Don't get me wrong, I'm the WWE's biggest fan. I have watched wrestling for years, and for some weird reason (besides my absurdly low mental age) I continue to watch spellbound today. I have also previously been a fan of many WWF/WWE games; from the earliest NES titles to the classic No Mercy on the N64, these games lead me to believe that wrestling games can be interesting, original, and, most importantly, fun. Hands down, No Mercy was the best 3-D fighter on the N64. With its innovative control system and extensive career mode, it was head and shoulders above the generic, button bashing mechanics of other fighters.

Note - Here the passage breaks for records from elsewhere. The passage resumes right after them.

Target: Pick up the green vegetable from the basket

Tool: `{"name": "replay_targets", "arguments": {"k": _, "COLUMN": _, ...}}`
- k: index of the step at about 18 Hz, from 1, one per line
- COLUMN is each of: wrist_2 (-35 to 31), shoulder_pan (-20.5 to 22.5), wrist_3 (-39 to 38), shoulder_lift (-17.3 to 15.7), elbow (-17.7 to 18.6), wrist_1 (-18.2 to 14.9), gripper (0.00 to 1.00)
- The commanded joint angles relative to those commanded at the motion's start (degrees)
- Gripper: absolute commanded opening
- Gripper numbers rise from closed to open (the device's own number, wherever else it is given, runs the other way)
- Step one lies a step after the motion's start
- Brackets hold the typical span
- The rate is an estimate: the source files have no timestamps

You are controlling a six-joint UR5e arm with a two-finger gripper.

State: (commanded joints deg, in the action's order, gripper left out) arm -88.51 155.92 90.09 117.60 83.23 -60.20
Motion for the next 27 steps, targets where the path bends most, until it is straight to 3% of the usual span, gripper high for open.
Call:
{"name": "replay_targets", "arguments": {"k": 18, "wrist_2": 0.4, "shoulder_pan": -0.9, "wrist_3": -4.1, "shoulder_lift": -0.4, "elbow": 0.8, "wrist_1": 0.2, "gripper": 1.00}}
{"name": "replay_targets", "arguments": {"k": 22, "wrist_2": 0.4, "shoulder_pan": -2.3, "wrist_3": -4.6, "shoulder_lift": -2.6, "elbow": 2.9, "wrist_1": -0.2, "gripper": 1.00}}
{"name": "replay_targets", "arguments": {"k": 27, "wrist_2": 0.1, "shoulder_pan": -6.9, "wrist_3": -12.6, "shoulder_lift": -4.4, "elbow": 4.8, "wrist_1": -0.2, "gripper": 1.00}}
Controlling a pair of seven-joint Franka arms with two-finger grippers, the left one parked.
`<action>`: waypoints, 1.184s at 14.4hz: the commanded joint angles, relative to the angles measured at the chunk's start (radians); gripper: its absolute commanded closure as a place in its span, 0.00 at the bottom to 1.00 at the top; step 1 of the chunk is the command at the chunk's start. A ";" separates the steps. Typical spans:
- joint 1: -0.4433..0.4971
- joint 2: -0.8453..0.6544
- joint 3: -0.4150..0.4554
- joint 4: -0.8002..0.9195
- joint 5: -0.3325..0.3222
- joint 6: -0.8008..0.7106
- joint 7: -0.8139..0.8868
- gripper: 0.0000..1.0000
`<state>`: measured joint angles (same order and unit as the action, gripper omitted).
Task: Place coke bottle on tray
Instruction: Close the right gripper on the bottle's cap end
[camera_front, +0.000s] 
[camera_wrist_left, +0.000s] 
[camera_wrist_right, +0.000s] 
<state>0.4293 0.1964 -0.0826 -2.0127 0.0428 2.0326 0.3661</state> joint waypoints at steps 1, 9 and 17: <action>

The problem with Wrestlemania 21, however, is that it actually takes a step backwards from No Mercy. Franchise games like FIFA and Madden can be forgiven for evolving only slightly over their numerous incarnations, but Wrestlemania 21, besides the obvious graphical leap, takes most of No Mercy's control system and somehow manages to make it clumsier than before. The wrestlers look good enough, as you would expect. The character models are well designed and fleshed out, but it all falls apart as soon as they interact. Due to some horrendously executed collision detection, ring ropes magically bend when they're not supposed to, poor AI causes wrestlers to constantly walk into walls, bodies miraculously seem to pass through cages, and at one point my wrestler actually sank randomly into the ring. Glitches are common in games, but when they occur so frequently it exposes the product as rushed and sub par.
Even more disappointing is the career mode. As wrestling games have been updated through various incarnations, most have to be given credit for attempting to create a satisfying, nonlinear career mode. The recent SmackDown! vs Raw PS2 title is a good example of how this should be done. Its single-payer experience is multifaceted, with different outcomes whether you win or lose, cleverly echoing the television show. This creates a feeling that no career mode is alike, thus encouraging gamers to replay and explore different avenues with the same or different grapplers. Wrestlemania's career mode on the other hand is linear and shallow: if you lose a match, you must replay it until you win. This is okay in a level-based platformer, but not when the game is based on a sport (predetermined or not).
Even Wrestlemania 21's Xbox Live compatibility (which should have been the game's saving grace) is underdeveloped. It seems to have been designed as a selling point and as the major update for this version of the game, but lag and latency issues render it almost unplayable. The idea of playing with your own personally created wrestler and challenging others online should have been a decent reason to purchase Wrestlemania 21. However, as poorly executed as it is, the online game provides yet another reason to place it in the bargain bin.
Wrestlemania 21 is the perfect example of everything that is wrong with the gaming industry. It rests its laurels on the success of earlier, better games, and attempts to sell itself by hiding behind an already established brand. Some might say that this game represents all that is bad about gaming today, but I would say that it represents all that is bad about gaming period. This title is like any heartless cash-in throughout video game history: soulless, shallow, and a waste of your hard earned money.